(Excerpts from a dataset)
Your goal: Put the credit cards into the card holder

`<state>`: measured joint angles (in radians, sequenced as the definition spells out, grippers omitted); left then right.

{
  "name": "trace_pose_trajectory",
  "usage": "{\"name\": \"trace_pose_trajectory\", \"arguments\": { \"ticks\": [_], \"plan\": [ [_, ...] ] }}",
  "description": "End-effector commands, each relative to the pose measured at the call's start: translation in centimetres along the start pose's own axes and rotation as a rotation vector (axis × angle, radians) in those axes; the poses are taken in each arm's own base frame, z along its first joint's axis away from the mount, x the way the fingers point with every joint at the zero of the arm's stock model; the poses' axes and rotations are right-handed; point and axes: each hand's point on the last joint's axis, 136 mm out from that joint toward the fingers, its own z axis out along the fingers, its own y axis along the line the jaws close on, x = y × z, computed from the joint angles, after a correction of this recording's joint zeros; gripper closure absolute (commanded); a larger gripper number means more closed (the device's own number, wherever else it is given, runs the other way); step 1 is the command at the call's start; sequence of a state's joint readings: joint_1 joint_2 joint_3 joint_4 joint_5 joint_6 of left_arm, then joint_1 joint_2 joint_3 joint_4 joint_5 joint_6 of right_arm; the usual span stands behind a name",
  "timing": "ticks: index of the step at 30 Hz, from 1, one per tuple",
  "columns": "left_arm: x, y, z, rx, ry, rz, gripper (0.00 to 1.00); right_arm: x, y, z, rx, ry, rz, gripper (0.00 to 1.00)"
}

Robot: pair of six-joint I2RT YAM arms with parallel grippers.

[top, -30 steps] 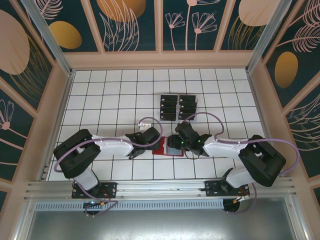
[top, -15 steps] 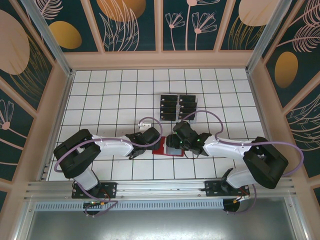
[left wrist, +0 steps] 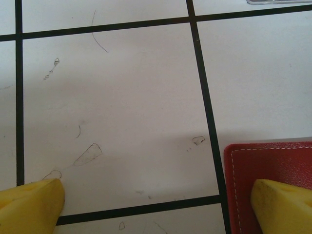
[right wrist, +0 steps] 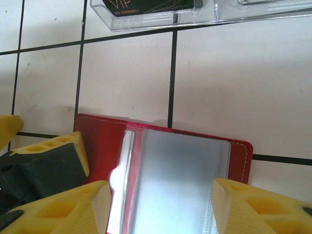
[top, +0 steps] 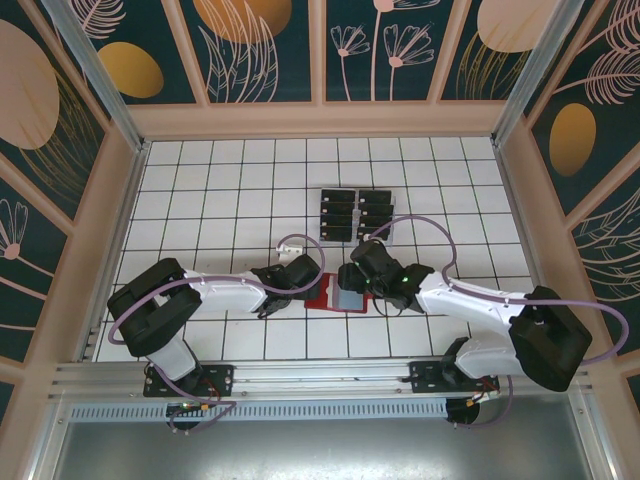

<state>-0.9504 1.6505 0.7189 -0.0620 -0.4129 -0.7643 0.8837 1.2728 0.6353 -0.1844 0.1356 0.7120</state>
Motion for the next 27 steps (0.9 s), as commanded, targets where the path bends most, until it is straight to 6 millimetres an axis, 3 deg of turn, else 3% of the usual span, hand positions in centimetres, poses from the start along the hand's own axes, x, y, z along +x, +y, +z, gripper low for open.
{"name": "trace_pose_trajectory", "arguments": {
  "ticks": [1, 27],
  "plan": [
    [2.8, 0.5, 1.4, -0.003, 0.083, 0.029, 0.02, 0.0, -0.1, 0.2, 0.019, -0.008, -0.008, 0.43],
    [2.7, 0.4, 1.3, -0.002, 0.082, 0.030, 0.01, 3.4, -1.3, 3.5, 0.013, 0.084, 0.019, 0.44]
  ]
}}
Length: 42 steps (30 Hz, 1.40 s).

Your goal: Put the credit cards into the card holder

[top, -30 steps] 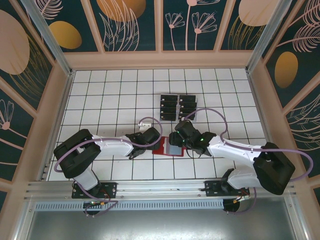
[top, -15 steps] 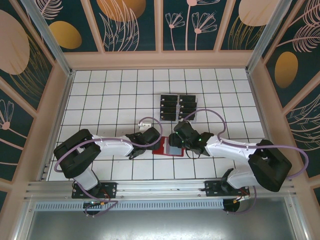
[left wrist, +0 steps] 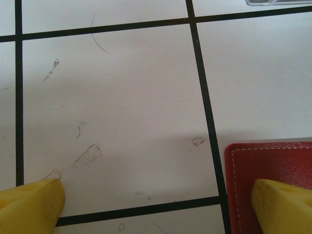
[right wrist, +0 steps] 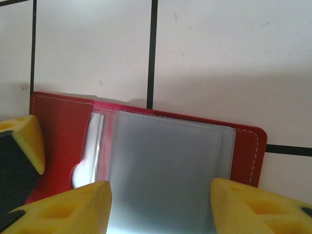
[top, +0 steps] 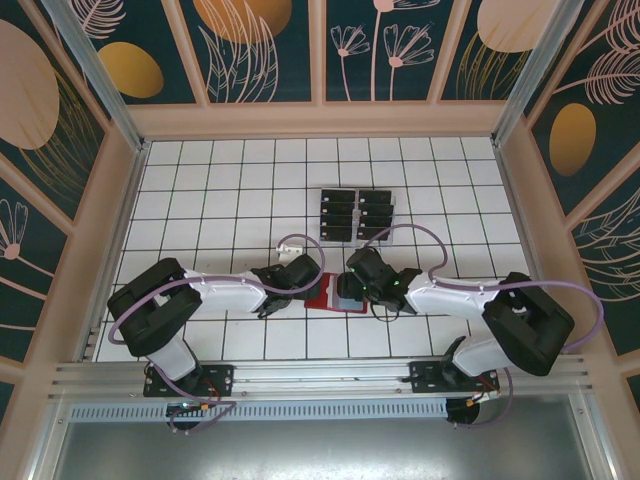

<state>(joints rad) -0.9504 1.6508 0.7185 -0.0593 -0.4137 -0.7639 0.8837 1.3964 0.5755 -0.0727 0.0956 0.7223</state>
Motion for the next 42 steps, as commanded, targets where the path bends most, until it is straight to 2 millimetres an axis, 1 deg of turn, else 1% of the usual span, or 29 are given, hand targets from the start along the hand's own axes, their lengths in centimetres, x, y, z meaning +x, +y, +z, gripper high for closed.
{"name": "trace_pose_trajectory", "arguments": {
  "ticks": [1, 4, 8, 14, 15, 16, 17, 24, 27, 28, 31, 35, 39, 42],
  "plan": [
    [2.8, 0.4, 1.3, -0.002, 0.084, 0.031, 0.02, 0.5, 0.2, 0.5, -0.016, 0.008, 0.017, 0.44],
    [2.8, 0.5, 1.3, -0.003, 0.084, 0.031, 0.02, 0.6, 0.5, 0.7, -0.032, 0.015, 0.018, 0.44],
    [2.8, 0.5, 1.3, -0.002, 0.084, 0.030, 0.01, 0.3, 1.4, 0.4, -0.069, 0.009, 0.021, 0.45],
    [2.7, 0.2, 1.3, 0.007, 0.083, 0.026, 0.02, -0.6, 2.9, 0.0, -0.140, -0.019, 0.032, 0.45],
    [2.7, 0.2, 1.3, 0.007, 0.083, 0.026, 0.01, -0.3, 3.4, 0.0, -0.167, 0.000, 0.033, 0.45],
    [3.3, 0.5, 1.8, -0.009, 0.100, 0.034, 0.02, -0.3, 3.7, 0.0, -0.182, 0.001, 0.038, 0.45],
    [3.4, 0.5, 1.8, -0.008, 0.102, 0.035, 0.02, -0.3, 3.9, 0.0, -0.195, 0.002, 0.041, 0.45],
    [3.3, 0.6, 1.7, -0.005, 0.097, 0.029, 0.02, -0.7, 5.3, -0.4, -0.265, -0.003, 0.066, 0.45],
    [3.4, 1.0, 1.6, -0.018, 0.096, 0.021, 0.02, -1.0, 5.8, -0.8, -0.290, -0.011, 0.074, 0.45],
    [2.7, 0.9, 1.0, -0.008, 0.071, 0.000, 0.01, -1.2, 5.9, -1.0, -0.296, -0.012, 0.078, 0.45],
    [1.8, 2.0, -0.2, -0.031, 0.019, -0.061, 0.02, -1.4, 6.4, -1.2, -0.312, -0.014, 0.079, 0.45],
    [0.5, 4.2, -2.3, -0.075, -0.066, -0.161, 0.01, -1.7, 7.3, -1.5, -0.340, -0.014, 0.085, 0.45],
    [-0.1, 5.7, -3.9, -0.085, -0.127, -0.239, 0.02, -1.9, 8.1, -1.4, -0.358, -0.011, 0.083, 0.45],
    [-0.6, 6.4, -4.9, -0.081, -0.161, -0.274, 0.01, -1.8, 8.8, -0.8, -0.362, 0.004, 0.079, 0.45]
  ]
}}
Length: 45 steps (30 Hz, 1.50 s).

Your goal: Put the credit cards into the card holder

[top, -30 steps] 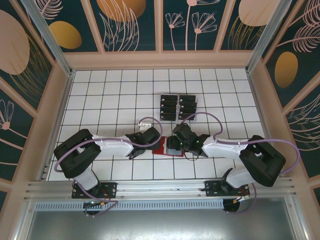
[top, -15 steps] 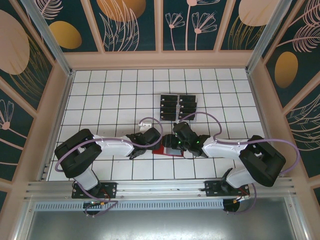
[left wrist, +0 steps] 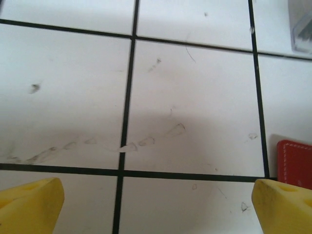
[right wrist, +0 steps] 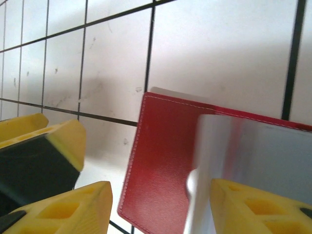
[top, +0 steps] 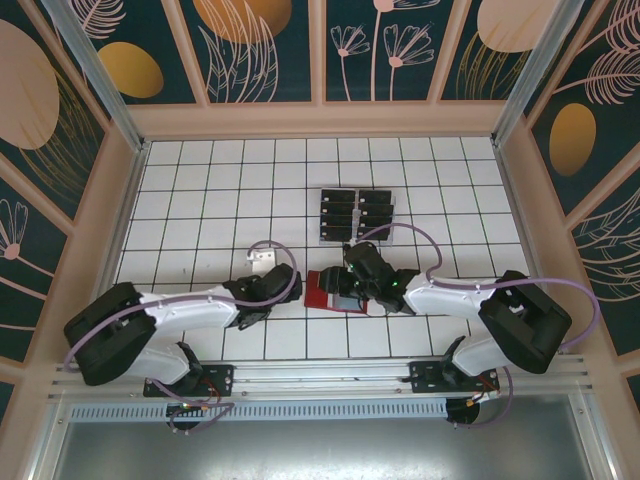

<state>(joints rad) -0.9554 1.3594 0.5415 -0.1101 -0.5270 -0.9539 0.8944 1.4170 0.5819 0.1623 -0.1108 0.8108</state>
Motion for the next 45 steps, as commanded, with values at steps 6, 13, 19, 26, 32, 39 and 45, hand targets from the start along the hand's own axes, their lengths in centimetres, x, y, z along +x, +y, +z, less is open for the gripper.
{"name": "trace_pose_trajectory", "arguments": {
  "ticks": [6, 13, 19, 26, 32, 39, 45],
  "plan": [
    [-1.5, 2.0, -1.5, -0.036, -0.073, -0.075, 0.02, -0.2, 2.6, 2.7, -0.050, 0.028, -0.007, 0.44],
    [-1.6, 1.9, -1.6, -0.029, -0.076, -0.060, 0.02, 0.0, 2.6, 3.9, -0.046, 0.049, -0.006, 0.44],
    [-2.2, 0.9, -1.6, -0.005, -0.084, -0.032, 0.01, -2.4, 4.9, 1.3, -0.090, -0.011, -0.041, 0.44],
    [-3.1, -1.8, -1.4, 0.038, -0.069, 0.059, 0.02, -8.4, 2.9, -4.3, -0.033, -0.149, -0.071, 0.45],
    [-4.1, -4.9, -0.7, 0.071, -0.051, 0.105, 0.01, -13.5, -3.7, -7.9, 0.227, -0.219, -0.178, 0.46],
    [-6.7, -7.6, 0.9, 0.088, -0.019, 0.106, 0.01, -16.6, -5.9, -8.7, 0.360, -0.183, -0.370, 0.53],
    [-10.8, -7.0, 3.2, 0.135, 0.015, -0.021, 0.01, -19.1, -7.5, -8.7, 0.457, -0.187, -0.409, 0.56]
  ]
}}
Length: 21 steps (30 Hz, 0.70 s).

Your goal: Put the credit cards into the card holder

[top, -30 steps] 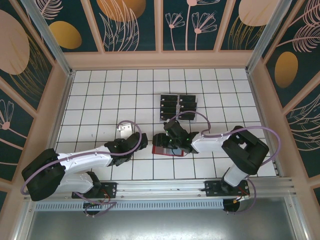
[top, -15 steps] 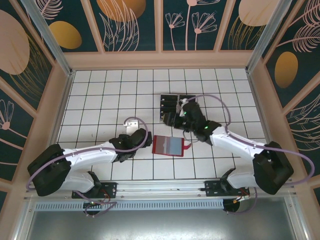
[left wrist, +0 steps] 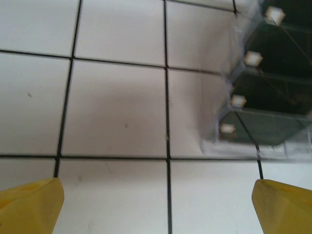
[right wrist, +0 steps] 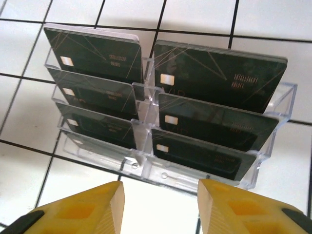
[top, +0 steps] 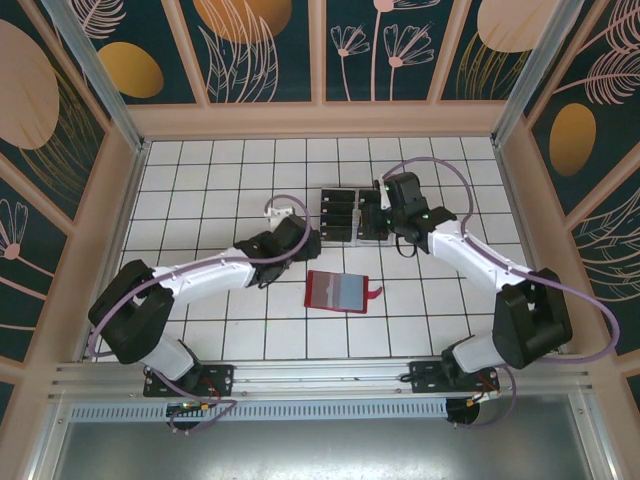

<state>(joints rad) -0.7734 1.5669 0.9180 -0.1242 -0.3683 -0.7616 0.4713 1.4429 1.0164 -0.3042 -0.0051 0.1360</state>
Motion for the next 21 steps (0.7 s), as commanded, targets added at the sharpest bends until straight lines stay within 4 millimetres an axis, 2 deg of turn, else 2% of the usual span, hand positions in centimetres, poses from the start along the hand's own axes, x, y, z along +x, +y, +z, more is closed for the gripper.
{"name": "trace_pose_trajectory", "arguments": {
  "ticks": [1, 3, 7, 10, 15, 21],
  "plan": [
    [-2.7, -1.0, 0.9, 0.061, 0.018, -0.027, 0.01, -1.3, -3.0, -0.1, 0.099, -0.008, -0.017, 0.56],
    [-4.2, -0.7, 1.7, 0.064, 0.023, -0.051, 0.01, -2.4, -4.7, -0.4, 0.095, -0.058, 0.094, 0.55],
    [-6.5, 1.0, 4.5, 0.035, 0.046, -0.110, 0.01, -4.0, -6.6, -1.4, -0.029, -0.133, 0.279, 0.50],
    [-7.7, 1.8, 6.4, -0.014, 0.056, -0.100, 0.01, -4.0, -6.9, -1.5, -0.082, -0.142, 0.335, 0.48],
    [-9.3, 1.1, 9.1, -0.058, 0.065, -0.052, 0.01, -3.0, -6.4, -0.6, -0.160, -0.143, 0.402, 0.45],
    [-9.7, 0.9, 11.5, -0.105, 0.084, -0.021, 0.01, -1.8, -6.0, 0.4, -0.215, -0.146, 0.461, 0.45]
  ]
}}
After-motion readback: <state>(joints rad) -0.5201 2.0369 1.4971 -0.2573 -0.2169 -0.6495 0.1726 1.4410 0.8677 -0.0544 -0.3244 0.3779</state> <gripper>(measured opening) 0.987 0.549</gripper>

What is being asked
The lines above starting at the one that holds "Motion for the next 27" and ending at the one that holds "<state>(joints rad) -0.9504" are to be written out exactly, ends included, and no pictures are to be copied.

Response to this exercise
Motion for the next 27 steps (0.9 s), as commanded, targets where the path bends most, until it is straight to 6 millimetres an axis, 3 deg of turn, else 3% of the usual span, hand positions in centimetres, poses from the start along the hand's own axes, x, y, z along +x, +y, +z, gripper low for open.
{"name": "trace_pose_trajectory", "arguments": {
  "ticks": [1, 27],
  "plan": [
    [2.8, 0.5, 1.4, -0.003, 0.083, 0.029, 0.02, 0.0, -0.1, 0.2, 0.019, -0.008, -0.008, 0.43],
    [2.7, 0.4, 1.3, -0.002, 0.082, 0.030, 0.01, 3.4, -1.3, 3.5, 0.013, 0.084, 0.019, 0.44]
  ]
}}
Length: 42 steps (30 Hz, 1.40 s).

Your goal: Put the credit cards into the card holder

[top, -30 steps] 
[top, -15 steps] 
[left wrist, +0 steps] 
[right wrist, +0 steps] 
[top, +0 steps] 

<state>(joints rad) -0.9504 1.6508 0.7185 -0.0593 -0.4137 -0.7639 0.8837 1.3964 0.5755 -0.0727 0.0956 0.7223</state>

That concludes the answer to the exercise.